O edifício impressionava pela sobriedade. Os alunos vinham de vários lugares, muitos mais velhos do que ela, e todos partilhavam a mesma dedicação quase obsessiva à arte das poções. Lucy gostava da precisão exigida, do rigor, da concentração absoluta que afastava pensamentos intrusivos. Ia e vinha pela rede floo, tornando a viagem curta e prática, quase irrelevante.

Estudar ajudava-a a manter a mente organizada.

O corpo, por sua vez, começava a dar sinais mais claros da gravidez. O cansaço surgia com maior frequência, e Lucy passou a escolher roupas mais confortáveis. Ainda assim, havia dias em que se surpreendia a sorrir sem motivo aparente — não porque estivesse tudo resolvido, mas porque já não se sentia em queda livre.

Ron apareceu numa tarde inesperadamente.

Bateu à porta com um ar hesitante, como se não soubesse se tinha direito a estar ali. Lucy não lhe deu tempo para falar — abraçou-o de imediato, sentindo algo dentro de si alinhar-se de novo.
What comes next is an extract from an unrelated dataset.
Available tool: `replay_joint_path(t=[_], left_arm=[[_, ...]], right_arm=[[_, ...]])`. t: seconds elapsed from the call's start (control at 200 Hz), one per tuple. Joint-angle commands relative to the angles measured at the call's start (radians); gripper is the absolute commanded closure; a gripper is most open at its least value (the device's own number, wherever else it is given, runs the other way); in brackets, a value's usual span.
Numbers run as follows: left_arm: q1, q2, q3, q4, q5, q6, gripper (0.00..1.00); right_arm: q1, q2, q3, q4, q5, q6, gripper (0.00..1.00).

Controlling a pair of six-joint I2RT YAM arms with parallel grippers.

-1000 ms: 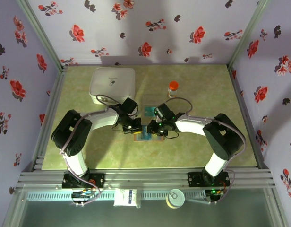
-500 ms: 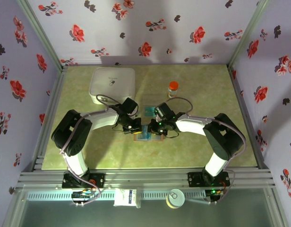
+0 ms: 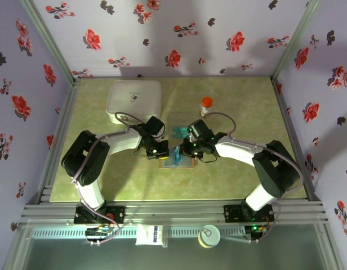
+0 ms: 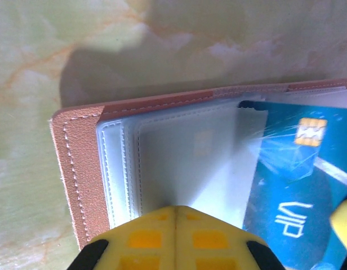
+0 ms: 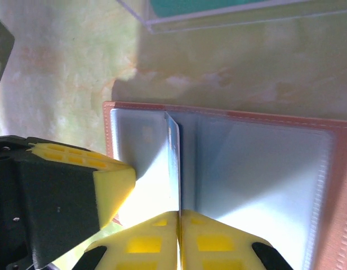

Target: Take the credit cards out of the card holder

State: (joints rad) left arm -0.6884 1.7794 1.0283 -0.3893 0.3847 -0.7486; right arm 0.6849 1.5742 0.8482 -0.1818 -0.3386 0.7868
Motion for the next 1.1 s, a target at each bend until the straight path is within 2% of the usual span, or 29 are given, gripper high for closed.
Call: replay_joint_path(t=[0.0,0.295,0.49,0.87,1.1], left_arm=[[0.000,0.006,0.021,-0.057,-0.020,0.021,1.00],[0.001,0.007,0.015,-0.041,-0.015,0.014,1.00],[0.002,0.004,0.007,-0.029,-0.007,0.012,1.00],[0.003,-0.006,0.006,-0.022,-0.004,0.009,1.00],[0.004,-0.033,0.021,-0.026,-0.002,0.009,0.98]], right_arm=[[-0.006,-0.037,0.000,-0.107,0.071,-0.042,0.90],[0.007,-0.002,0.029,-0.092,0.054,-0.027,0.90],[0.029,0.015,0.043,-0.078,0.054,-0.009,0.85],[0.031,-0.034,0.048,-0.125,0.095,-0.022,0.93],[0.014,-0.093,0.094,-0.230,0.124,-0.139,0.93]])
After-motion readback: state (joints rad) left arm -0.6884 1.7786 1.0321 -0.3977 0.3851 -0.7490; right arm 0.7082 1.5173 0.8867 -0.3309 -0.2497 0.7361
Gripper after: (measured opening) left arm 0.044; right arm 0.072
Conversaram durante horas. Ron falou de forma desajeitada, mas sincera. Disse que pensara muito, que juntara detalhes, que começava a perceber que nada fazia sentido. Admitiu que lhe custava aceitar que Harry tivesse fechado os olhos daquela forma.

— Eu sei que houve uma armadilha — disse por fim. — E sei que tu foste a vítima.

Lucy assentiu, sentindo um nó a desfazer-se lentamente no peito.

Hermione veio dias depois. Trouxe livros, chá e aquele olhar atento que sempre parecera ver mais longe do que os outros. Sentaram-se juntas no sofá, sem pressa.

— Ele não quis ouvir — disse Hermione, com tristeza. — Mas isso não muda a verdade.

Lucy fechou os olhos por um momento.

— Eu sei.

Harry permanecia ausente. Lucy não perguntava por ele, e os amigos respeitavam esse silêncio. Ainda assim, havia noites em que se permitia lembrar-se — não do fim, mas do que fora bom. O riso, a cumplicidade, a forma como ele a fazia sentir-se segura.

Essas memórias já não a destruíam.

Doíam, sim. Mas já não a impediam de avançar.

À noite, deitada, Lucy pousava a mão sobre o ventre e fazia promessas silenciosas. Não de perfeição, mas de presença. De amor honesto. De coragem.

O futuro ainda era incerto. Havia medos, dúvidas, estradas por desbravar.

Mas, pela primeira vez desde Hogwarts, Lucy sentia que não estava apenas a sobreviver.

Estava a construir.

E algo dentro dela crescia também — tranquilo, resiliente — enquanto o passado ficava, finalmente, no lugar onde podia existir sem a ferir.